Transcribe, without alteration, only the lines from the one containing "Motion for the" through the last line of the material, both ends included.

******

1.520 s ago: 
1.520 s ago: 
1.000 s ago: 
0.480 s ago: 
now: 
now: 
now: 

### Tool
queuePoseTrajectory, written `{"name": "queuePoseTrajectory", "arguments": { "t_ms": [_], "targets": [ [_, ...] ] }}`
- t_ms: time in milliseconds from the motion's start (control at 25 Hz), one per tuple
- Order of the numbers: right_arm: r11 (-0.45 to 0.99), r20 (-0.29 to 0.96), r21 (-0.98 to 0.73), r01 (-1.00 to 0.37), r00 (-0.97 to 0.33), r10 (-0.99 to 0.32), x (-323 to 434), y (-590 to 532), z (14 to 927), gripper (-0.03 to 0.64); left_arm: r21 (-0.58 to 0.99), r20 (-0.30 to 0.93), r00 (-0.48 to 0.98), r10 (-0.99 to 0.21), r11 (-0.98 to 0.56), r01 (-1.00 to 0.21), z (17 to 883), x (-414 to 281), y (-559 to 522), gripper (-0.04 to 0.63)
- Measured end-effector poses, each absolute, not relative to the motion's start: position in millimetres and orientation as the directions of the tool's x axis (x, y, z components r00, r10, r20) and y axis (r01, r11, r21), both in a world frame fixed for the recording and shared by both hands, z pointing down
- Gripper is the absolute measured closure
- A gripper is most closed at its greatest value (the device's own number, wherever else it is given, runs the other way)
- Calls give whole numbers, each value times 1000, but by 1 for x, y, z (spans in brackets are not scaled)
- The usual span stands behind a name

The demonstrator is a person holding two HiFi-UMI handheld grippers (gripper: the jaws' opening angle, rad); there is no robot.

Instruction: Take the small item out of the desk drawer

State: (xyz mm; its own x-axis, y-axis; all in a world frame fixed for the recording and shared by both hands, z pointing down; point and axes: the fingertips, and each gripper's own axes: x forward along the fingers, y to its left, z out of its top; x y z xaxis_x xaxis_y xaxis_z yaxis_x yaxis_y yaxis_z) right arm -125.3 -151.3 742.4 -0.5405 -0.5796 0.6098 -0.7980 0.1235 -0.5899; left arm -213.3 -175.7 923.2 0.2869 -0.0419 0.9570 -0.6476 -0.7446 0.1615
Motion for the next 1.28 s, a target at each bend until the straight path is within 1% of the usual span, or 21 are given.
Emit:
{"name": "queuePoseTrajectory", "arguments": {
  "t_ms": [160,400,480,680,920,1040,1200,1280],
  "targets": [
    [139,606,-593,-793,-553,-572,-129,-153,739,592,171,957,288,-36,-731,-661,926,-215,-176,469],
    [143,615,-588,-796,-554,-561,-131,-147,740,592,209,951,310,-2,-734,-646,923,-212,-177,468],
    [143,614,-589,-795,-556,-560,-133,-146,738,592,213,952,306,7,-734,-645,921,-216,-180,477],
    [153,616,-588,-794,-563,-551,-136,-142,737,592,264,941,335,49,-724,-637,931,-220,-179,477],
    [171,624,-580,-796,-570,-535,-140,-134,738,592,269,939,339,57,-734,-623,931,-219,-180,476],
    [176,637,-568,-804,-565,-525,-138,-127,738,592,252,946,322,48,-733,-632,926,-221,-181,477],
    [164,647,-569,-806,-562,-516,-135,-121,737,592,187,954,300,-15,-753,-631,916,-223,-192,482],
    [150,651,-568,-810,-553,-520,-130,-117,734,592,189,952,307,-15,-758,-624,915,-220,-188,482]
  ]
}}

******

WORKED SOLUTION:
Motion for the next 1.28 s, a target at each bend until the straight path is within 1% of the usual span, or 21 are given.
Emit:
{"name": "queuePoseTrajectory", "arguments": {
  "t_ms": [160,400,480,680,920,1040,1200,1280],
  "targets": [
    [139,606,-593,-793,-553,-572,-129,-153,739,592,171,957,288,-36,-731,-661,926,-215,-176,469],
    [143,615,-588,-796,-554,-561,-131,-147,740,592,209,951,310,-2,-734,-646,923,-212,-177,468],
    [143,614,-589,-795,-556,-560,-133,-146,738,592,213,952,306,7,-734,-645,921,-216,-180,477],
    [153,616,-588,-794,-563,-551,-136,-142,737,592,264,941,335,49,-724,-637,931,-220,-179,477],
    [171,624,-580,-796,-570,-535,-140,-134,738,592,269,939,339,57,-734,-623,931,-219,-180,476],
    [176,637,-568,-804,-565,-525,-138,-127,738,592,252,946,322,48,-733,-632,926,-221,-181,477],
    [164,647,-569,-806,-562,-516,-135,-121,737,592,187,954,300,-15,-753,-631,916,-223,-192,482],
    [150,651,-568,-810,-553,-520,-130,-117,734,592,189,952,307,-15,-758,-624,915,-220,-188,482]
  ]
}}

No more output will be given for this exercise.